In May 2018 he made a two-day visit to Ecuador, where he met Defense Minister Oswaldo Jarrín to discuss security cooperation. In an interview with El Comercio during the visit, he said the United States was concerned about drug trafficking and irregular armed groups on Ecuador's northern border, and that any cooperation would depend on what the Ecuadorian government requested. In February 2020 he visited Panama for meetings with Minister of Public Security Rolando Mirones and the administrator of the Panama Canal Authority. In a June 2020 interview with Diario Las Américas, he said that cocaine from Colombia was leaving mainly by air from Venezuela and mainly by sea from Colombia, and that U.S. efforts in the region would focus on counternarcotics operations.
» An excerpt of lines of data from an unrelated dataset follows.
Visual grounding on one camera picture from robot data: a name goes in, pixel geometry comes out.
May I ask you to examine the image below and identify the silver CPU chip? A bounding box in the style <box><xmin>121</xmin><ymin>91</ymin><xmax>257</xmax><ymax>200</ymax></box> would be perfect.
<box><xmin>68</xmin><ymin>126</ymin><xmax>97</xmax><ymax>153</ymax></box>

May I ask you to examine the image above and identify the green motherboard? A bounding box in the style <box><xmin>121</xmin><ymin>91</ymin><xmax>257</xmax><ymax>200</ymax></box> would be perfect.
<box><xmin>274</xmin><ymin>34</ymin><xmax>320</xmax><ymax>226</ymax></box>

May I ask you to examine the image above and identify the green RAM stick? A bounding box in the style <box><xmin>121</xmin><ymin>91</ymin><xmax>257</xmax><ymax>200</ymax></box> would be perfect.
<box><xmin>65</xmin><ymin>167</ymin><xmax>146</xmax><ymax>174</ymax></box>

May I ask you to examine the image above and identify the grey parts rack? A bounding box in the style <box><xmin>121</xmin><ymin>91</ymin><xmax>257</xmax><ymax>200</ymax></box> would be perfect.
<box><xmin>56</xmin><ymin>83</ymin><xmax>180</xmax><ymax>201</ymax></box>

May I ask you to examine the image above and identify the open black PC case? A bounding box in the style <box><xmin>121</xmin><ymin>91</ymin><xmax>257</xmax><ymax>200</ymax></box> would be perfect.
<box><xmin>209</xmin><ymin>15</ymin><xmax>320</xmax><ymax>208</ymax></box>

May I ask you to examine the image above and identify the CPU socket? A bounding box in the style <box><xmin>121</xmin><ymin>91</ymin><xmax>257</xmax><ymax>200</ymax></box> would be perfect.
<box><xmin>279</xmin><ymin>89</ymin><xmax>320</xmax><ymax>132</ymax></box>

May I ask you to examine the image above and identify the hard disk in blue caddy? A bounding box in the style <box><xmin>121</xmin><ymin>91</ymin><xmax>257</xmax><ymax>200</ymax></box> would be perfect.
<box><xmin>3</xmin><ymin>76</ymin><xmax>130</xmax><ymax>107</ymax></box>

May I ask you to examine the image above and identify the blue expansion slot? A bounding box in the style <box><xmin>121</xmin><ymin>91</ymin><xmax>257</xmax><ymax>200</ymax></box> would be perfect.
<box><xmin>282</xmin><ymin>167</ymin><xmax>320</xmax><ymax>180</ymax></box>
===2021 Virginia gubernatorial election ===

On January 11, 2021, de la Peña announced his candidacy as a Republican candidate for the 2021 Virginia gubernatorial election. He campaigned for term limits on elected offices and for reversing the 2020 changes to Virginia's election laws that expanded absentee voting, ballot drop boxes and early voting. At the party's convention on May 8, 2021, which used ranked-choice voting, he received 6.4 percent of the weighted delegate vote in the first round and was eliminated after the third round of counting. Glenn Youngkin won the nomination.